Sudan: No signs of slavery: Talisman - Financial Post, Nov.25 - Talisman moves to keep investors onside, pledges support for probe into Sudan
By CLAUDIA CATTANEO The Financial Post, November 25
CALGARY - Talisman Energy Inc. yesterday downplayed to shareholders the importance of Sudan to its operations, while attempting to shore up their confidence by pledging support for investigations into slavery and human rights abuses in the war-torn African country.
Sudan will represent less than 10% of expected production volume next year, the Calgary-based oil and gas company, Canada's largest, said in a letter mailed to shareholders yesterday. The company expects to produce nearly 400,000 barrels of oil equivalent daily from Canada, Indonesia, the North Sea and Sudan.
But Talisman's shares have plunged nearly 20% since Sept. 10 as a high-profile campaign by the U.S. government, the United Nations and human rights organizations gathers steam. They allege revenue from the Greater Nile Oil Project, in which Talisman is a 25% partner, will help Sudan's government bankroll a civil war against the rebel-held south.
Canada has appointed a special envoy, John Harker, to investigate allegations that the country condones slavery and human rights abuses and that oil development is exacerbating the conflict. His report is expected by yearend.
"I can assure you we have seen no indication of slavery in our area of operation and all of the people working on our project are wage earners," Jim Buckee, Talisman's president and chief executive, wrote. It was the second time in less than six months Mr. Buckee sent a letter to shareholders to defend the firm's $800-million investment.
"I would like to make it clear that Talisman is vehemently opposed to forced relocation for oil development and I personally believe such practices are abhorrent."
The company says it supports several initiatives to improve the country's infrastructure and help alleviate poverty in one of the world's poorest countries.

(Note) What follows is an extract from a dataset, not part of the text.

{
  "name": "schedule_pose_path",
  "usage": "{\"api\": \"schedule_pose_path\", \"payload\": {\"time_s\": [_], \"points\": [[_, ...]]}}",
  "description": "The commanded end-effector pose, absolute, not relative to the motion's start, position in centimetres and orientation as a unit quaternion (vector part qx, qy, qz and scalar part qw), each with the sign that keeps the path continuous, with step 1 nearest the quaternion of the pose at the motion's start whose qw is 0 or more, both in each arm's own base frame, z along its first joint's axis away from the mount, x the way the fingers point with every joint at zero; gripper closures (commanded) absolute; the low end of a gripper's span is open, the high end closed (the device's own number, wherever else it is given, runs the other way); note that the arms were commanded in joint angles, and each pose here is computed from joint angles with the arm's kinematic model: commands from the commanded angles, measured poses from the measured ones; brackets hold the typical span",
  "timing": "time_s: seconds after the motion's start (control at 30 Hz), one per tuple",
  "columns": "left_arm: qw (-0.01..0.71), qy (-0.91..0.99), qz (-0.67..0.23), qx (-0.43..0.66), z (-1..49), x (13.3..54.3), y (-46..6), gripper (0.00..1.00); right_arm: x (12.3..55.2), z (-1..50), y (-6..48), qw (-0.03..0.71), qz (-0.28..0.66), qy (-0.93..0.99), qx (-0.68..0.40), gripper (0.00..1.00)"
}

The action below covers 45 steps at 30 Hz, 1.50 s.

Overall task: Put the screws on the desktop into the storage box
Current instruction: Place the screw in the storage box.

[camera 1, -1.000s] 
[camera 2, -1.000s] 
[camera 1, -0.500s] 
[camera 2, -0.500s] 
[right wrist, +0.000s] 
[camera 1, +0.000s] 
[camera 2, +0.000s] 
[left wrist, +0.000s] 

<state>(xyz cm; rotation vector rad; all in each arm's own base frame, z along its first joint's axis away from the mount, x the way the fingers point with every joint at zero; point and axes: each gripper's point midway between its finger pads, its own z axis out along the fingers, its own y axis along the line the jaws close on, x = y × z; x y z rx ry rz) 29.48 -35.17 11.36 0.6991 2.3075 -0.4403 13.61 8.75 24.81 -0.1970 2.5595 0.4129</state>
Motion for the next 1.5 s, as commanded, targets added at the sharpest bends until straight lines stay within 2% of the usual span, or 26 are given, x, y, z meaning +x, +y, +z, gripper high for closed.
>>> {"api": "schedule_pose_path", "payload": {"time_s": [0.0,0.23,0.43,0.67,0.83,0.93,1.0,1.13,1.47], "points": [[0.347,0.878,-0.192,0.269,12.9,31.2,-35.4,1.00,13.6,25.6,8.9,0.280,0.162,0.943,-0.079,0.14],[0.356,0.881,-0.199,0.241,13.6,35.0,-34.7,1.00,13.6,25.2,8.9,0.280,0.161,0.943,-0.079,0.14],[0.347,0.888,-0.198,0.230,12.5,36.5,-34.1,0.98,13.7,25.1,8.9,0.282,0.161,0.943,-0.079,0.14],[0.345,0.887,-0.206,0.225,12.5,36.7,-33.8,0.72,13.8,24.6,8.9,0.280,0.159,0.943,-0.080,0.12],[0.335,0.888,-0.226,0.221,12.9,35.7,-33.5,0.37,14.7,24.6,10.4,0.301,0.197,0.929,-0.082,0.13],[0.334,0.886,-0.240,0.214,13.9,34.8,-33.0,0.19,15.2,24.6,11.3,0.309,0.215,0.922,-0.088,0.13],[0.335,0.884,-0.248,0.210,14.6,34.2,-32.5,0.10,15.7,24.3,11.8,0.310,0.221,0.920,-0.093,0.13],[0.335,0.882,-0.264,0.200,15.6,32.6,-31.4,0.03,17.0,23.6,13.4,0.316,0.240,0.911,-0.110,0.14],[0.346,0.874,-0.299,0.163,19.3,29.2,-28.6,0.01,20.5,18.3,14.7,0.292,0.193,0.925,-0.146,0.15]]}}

They include providing jobs to more than 2,000 Sudanese of all ethnic backgrounds, funding medical treatments, building a 60-bed hospital and a medical dispensary, installing roads and water wells, and providing funding for an orphanage in Khartoum, the country's capital.
"Sudan has been in turmoil for many years, however, I believe that continued investment and international involvement will provide a catalyst to economic and social development. This will ultimately improve the standard of living in a country that has endured more than its share of civil war, famine and poverty," Mr. Buckee wrote.
Eric Reeves, an American college professor who has been leading a divestment campaign, discounted the impact of Mr. Buckee's letter. He said pressure from critics has been effective.
"Talisman is going to be forced out of Sudan," he said.
"There is no question in my mind that it's just a matter of weeks. There is no way that Talisman can withstand the pressure," Mr. Reeves said.
Jesse Sage, associate director of the Boston-based American Anti-Slavery Group, accused Mr. Buckee of trying to "whitewash" conditions in Sudan, where the government in Khartoum has been accused of genocide among southern rebels.
"He's grasping for straws, for any way that he can present the situation that somehow Talisman is actually making the situation better in Sudan when all the evidence suggests that it is actually making it far worse," he said.
But analysts say the company will back out from the lucrative investment only if the Canadian government decides to impose sanctions. Talisman believes sanctions are unlikely.
"In the past, full economic sanctions by Canada have only occurred with the endorsement of an international organization to which Canada belongs and not as a unilateral Canadian action," Mr. Buckee wrote.
Many funds have been unswayed by the divestment campaign, especially after numerous investment analysts issued glowing reports following a Talisman-organized tour of Sudan's oilfields.
Lee Fullerton, spokeswoman for Ontario Teachers' Pension Plan Board, said the fund intends to keep its 4.5 million shares of Talisman. She said forcing companies to abandon investments in Sudan was not the best way of bringing peace to long-running and brutal civil war.
"Divesting is just not the answer nor an option for us," she said. "We don't have the legal authority to restrict investments on ethical or moral grounds."
The company also said yesterday it will not formally challenge findings of a mid-October United Nations report alleging many villages on the eastern edge of Heglig, where one Talisman oilfield is located, were attacked and burned to the ground by the Sudanese army, causing the displacement of 1,000 to 2,000 civilians.
While Talisman believes the information is inaccurate and incomplete, "there will not be a formal response ... [because] it escalates a situation that we frankly would like to see de-escalated," said Mr. Mann.